O encontro realizou-se na Galeria dos Desportos e teve a presença de 19 Federações, das quais 12 estavam representadas pelos seus presidentes e outras pelos vice-presidentes (6) e um Secretário Geral.

MATERIALIZAÇÃO
Federações do país
estão expectantes


As Federações angolanas mostraram-se expectantes, quanto à materialização das intenções abordadas no encontro com o Ministério da Juventude e Desportos. Leonel Pinto, presidente da Federação Paralímpica Angolana, espera que as discussões se materializem.
"Estamos a falar de infra-estruturas, criar as condições para que os treinadores e os atletas produzam resultados regionais e internacionais. Isso tudo, produz uma reflexão no desporto", disse.
O dirigente desportivo incentivou a iniciativa do Ministério da Juventude e Desportos em exigir a prestação de contas ", desde o próprio programa".
"Se o Ministério dá dinheiro, é preciso que se prestem contas. Existem países, que investem menos do que Angola, e têm bons resultados", salientou. Leonel Pinto em relação à falta de organização, nas instituições desportivas, disse:
"Há falta de organização, de boa gestão e de controlo. Tem de haver rigor e exigir às pessoas que façam um esforço para concretizar o objectivo. Foi uma orientação específica, espero que se materialize", enfatizou. O presidente da Federação angolana de Atletismo, Bernardo João, mostrou-se expectante e satisfeito.
"A Federação de Atletismo propôs um ponto sobre infra-estruturas, que não constava do programa, mas foi aprovado no momento. Estamos à espera que se concretize, uma vez que temos vários Estádios no país, mas não possuem pistas de tartan", afirmou.
Bernardo João referiu que só existe um Estádio no país com tartan.
"Temos em Angola só o campo dos Coqueiros, com pista.

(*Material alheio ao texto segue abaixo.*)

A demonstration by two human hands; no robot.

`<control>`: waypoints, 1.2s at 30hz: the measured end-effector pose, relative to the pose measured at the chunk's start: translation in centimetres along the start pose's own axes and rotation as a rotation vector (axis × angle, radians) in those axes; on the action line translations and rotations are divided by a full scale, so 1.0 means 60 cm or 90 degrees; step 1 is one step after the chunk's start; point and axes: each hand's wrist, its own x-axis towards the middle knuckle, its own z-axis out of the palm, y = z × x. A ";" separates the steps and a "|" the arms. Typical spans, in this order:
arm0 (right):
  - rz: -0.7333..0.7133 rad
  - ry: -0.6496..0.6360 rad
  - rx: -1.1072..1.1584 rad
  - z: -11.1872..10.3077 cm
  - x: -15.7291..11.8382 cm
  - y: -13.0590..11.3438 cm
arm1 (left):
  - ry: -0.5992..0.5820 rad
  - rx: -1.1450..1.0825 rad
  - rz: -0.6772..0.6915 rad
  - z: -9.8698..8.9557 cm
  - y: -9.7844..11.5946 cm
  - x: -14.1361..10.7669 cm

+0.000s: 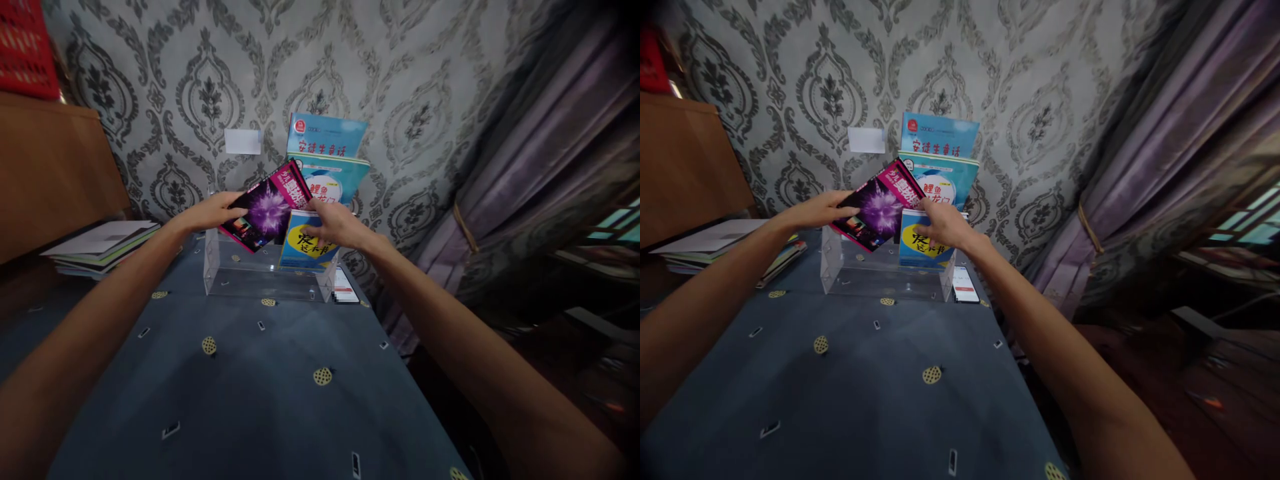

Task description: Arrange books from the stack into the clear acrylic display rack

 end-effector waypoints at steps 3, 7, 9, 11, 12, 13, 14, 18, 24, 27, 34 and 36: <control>0.008 -0.002 -0.003 -0.001 0.000 -0.002 | -0.015 -0.012 -0.004 -0.005 0.000 -0.005; 0.000 -0.003 0.011 0.000 -0.001 -0.001 | 0.007 -0.018 -0.025 -0.018 -0.014 -0.012; -0.005 -0.002 0.020 0.001 -0.001 0.000 | 0.037 -0.032 -0.043 -0.028 -0.020 -0.017; -0.009 0.001 0.025 0.001 0.000 0.001 | 0.067 -0.059 -0.047 -0.035 -0.023 -0.021; -0.013 0.004 0.025 0.001 0.000 0.001 | 0.077 -0.070 -0.044 -0.037 -0.024 -0.023; -0.017 0.008 0.023 0.001 0.000 0.002 | 0.084 -0.079 -0.042 -0.038 -0.025 -0.025; -0.022 0.012 0.020 0.001 0.000 0.002 | 0.089 -0.086 -0.043 -0.038 -0.027 -0.025; -0.027 0.018 0.026 0.002 -0.001 0.002 | 0.104 -0.102 -0.055 -0.033 -0.042 -0.021; -0.032 0.025 0.036 0.005 -0.002 0.005 | 0.106 -0.094 -0.060 -0.035 -0.057 -0.013; -0.022 0.019 0.037 0.005 -0.001 0.006 | 0.113 -0.035 -0.061 -0.033 -0.045 -0.019; -0.027 0.023 0.022 0.004 -0.002 0.007 | 0.015 -0.002 -0.077 -0.017 -0.051 -0.044; -0.031 0.022 0.025 0.004 -0.002 0.007 | -0.041 -0.043 -0.097 -0.017 -0.065 -0.050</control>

Deixamos ao critério do Executivo. Temos o Estádio Nacional do 11 de Novembro, em Luanda, vários Estádios na província da Huíla que podem ser aproveitados", alertou.
O presidente da Federação Angolana dos Desportos Motorizados, Ramiro Barreira, mostrou-se bastante satisfeito com o encontro.

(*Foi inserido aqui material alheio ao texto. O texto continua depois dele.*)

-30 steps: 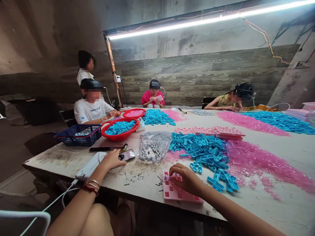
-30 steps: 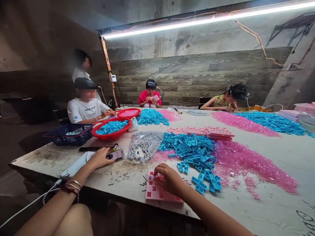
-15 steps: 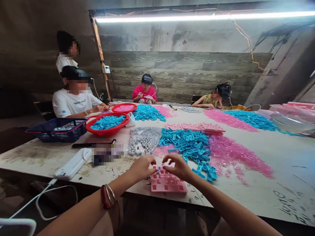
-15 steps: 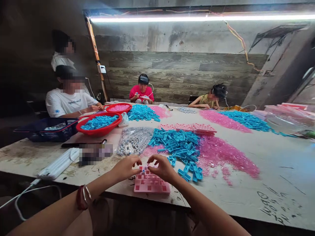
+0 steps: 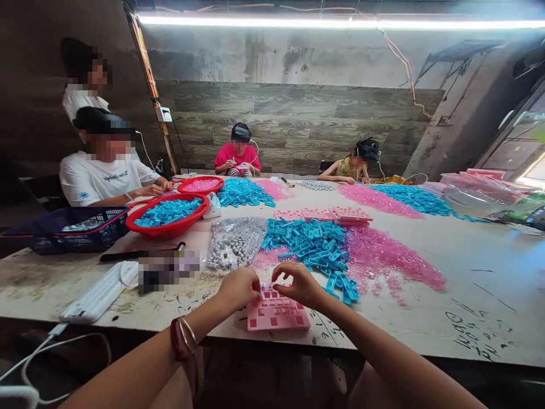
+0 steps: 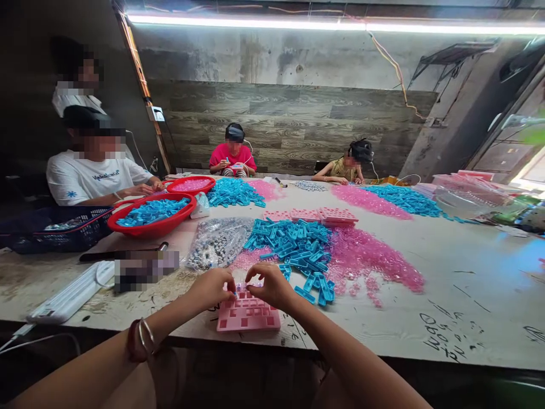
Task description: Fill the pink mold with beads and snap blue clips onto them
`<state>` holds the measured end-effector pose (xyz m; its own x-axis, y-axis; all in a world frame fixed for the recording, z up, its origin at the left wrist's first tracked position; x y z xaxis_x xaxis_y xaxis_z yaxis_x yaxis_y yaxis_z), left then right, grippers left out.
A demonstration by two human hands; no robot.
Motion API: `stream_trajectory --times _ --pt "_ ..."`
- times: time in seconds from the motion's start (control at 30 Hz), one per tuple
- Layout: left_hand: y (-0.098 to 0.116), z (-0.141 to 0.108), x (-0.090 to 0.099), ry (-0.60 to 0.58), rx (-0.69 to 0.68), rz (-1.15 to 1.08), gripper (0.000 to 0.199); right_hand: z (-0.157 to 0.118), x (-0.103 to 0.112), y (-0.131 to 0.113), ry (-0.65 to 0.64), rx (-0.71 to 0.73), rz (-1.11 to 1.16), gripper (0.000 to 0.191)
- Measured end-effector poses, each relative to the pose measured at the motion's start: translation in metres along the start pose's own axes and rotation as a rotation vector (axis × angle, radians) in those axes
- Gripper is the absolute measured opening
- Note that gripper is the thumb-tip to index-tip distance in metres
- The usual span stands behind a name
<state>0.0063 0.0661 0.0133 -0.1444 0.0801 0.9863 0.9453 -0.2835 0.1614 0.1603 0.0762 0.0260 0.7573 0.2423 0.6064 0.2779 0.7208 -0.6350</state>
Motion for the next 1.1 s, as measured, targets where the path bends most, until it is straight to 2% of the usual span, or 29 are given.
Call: stream_trajectory --times 0.33,0.63,0.87,1.1 --pt "-0.005 0.001 -0.003 -0.023 0.075 -0.062 0.016 -0.003 -0.016 0.007 -0.048 0.011 -0.053 0.019" --pt "-0.015 0.007 -0.01 -0.092 -0.013 -0.138 0.021 -0.001 -0.027 0.0 -0.056 0.081 -0.113 0.018" --pt "-0.016 0.006 -0.011 -0.083 -0.066 -0.163 0.019 0.001 -0.033 0.001 -0.121 0.091 -0.123 0.017" --pt "-0.016 0.006 -0.01 -0.08 -0.055 -0.16 0.018 0.002 -0.034 -0.001 -0.119 0.114 -0.131 0.017"
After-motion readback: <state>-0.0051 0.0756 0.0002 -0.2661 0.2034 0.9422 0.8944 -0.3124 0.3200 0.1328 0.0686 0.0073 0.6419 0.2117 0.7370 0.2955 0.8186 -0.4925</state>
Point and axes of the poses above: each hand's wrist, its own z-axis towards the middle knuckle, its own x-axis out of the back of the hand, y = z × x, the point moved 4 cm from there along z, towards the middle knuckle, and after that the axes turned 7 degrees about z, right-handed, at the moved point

"Foram abordadas questões pertinentes, que vão ajudar a melhorar as Federações. Temos o autódromo de Luanda, que foi discutido no âmbito das infra-estrutura, e apresentamos os principais problemas que apresentam em termos de pista e saneamento básico. Em 2009, apareceu alguém a discutir o direito de superfície. Achamos, que este é um assunto de direito público, e não privado", disse.

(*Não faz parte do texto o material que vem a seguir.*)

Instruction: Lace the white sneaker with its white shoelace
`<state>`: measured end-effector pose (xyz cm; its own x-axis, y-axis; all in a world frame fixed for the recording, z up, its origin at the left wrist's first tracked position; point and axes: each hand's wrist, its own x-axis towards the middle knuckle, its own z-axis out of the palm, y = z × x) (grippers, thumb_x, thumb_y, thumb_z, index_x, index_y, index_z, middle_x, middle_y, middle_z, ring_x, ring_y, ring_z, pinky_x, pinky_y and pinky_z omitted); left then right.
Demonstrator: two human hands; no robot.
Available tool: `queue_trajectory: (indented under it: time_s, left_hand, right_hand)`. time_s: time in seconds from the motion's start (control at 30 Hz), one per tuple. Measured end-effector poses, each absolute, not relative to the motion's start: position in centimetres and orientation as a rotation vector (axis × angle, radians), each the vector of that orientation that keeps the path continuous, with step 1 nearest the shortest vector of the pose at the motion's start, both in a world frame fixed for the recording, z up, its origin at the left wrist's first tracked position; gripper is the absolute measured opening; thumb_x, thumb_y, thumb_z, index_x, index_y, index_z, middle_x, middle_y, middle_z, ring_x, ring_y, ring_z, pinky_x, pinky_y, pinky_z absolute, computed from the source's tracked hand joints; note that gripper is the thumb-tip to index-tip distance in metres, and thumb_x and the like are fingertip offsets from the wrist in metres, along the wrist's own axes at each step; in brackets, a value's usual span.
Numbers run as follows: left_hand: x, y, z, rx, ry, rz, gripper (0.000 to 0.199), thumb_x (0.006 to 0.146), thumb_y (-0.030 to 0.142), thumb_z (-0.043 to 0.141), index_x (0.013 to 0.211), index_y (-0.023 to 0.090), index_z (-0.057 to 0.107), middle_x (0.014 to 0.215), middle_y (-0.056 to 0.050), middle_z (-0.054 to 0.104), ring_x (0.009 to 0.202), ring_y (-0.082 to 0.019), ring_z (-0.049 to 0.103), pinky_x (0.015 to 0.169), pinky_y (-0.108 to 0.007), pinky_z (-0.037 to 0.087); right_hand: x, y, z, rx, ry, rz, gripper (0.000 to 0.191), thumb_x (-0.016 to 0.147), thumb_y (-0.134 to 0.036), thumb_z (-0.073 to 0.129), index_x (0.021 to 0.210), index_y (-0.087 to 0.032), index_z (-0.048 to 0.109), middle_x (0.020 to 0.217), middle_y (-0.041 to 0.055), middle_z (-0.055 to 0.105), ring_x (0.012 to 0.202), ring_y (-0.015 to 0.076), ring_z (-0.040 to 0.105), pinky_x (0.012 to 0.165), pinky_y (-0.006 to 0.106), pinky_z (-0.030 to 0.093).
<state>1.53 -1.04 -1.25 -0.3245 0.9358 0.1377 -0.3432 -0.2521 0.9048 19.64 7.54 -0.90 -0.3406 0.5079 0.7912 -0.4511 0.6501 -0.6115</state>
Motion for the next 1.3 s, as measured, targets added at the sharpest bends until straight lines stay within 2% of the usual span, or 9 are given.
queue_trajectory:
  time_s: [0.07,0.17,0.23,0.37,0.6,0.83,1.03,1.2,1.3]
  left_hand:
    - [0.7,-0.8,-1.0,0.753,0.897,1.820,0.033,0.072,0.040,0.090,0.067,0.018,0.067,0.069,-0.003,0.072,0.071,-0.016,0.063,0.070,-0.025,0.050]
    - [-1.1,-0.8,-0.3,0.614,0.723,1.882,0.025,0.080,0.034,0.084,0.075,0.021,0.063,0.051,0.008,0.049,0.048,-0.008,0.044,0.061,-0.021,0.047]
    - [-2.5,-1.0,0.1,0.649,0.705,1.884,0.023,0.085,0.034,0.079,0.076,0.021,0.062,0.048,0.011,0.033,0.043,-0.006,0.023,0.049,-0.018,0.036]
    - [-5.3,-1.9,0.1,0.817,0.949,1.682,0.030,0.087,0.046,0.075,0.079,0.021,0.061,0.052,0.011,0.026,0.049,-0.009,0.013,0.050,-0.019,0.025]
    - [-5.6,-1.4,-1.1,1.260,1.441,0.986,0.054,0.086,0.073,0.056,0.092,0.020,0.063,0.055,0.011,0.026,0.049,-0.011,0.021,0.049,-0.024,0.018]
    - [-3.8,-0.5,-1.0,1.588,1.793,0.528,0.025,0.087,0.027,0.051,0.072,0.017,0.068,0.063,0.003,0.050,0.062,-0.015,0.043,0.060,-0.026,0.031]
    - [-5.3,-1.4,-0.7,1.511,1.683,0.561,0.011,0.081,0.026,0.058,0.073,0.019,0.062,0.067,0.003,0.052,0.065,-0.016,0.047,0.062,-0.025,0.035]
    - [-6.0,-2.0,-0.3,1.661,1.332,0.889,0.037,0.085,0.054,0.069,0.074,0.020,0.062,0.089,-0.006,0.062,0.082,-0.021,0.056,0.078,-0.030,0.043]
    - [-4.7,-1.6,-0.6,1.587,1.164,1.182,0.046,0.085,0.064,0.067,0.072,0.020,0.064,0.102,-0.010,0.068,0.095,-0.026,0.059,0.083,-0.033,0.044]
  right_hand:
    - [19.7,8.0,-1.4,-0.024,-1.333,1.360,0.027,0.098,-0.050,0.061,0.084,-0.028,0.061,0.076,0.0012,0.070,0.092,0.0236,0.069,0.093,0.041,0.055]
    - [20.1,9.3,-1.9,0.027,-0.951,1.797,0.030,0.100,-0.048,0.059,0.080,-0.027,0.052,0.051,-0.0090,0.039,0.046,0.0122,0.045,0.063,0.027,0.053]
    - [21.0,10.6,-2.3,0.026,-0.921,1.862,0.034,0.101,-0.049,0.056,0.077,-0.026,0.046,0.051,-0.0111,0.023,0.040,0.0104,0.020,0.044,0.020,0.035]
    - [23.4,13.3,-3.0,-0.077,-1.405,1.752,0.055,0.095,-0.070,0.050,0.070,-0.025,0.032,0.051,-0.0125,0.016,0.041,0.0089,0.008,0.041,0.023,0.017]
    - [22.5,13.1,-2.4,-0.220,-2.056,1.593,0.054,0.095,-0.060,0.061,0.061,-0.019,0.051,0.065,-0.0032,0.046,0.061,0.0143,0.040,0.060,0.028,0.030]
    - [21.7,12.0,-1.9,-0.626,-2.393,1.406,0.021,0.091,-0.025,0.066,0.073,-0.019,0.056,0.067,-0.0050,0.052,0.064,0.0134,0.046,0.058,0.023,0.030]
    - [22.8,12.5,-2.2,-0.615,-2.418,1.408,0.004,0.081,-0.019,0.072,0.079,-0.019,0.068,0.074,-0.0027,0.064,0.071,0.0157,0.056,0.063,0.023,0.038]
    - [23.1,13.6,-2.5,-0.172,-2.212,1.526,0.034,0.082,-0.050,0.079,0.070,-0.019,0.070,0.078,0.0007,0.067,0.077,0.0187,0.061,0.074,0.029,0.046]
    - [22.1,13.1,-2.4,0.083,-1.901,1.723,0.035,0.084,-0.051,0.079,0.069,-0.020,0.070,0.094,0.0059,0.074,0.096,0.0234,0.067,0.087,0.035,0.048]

O dirigente pediu ao Executivo que relevasse a importância de uma infra-estrutura como o autódromo.
"É necessário que o Ministério da Juventude e Desportos releve a importância de uma infra-estrutura como esta, e crie condições para termos uma pista em boas condições", clamou.
Ramiro Barreira não descartou a possibilidade da gestão do autódromo passar para o privado.
"Ainda que o Executivo passe a gestão ao privado, que faça dentro dos parâmetros de um projecto com a requalificação inserida. As obras devem contribuir para o desenvolvimento do desporto Nacional. A gestão do autódromo deve cumprir com pressupostos em relação ao asfalto, casas de banho e sirva o interesse nacional. E, sempre dentro do slogan: 'corrigir o que está mal e melhorar o que está bem'", argumentou.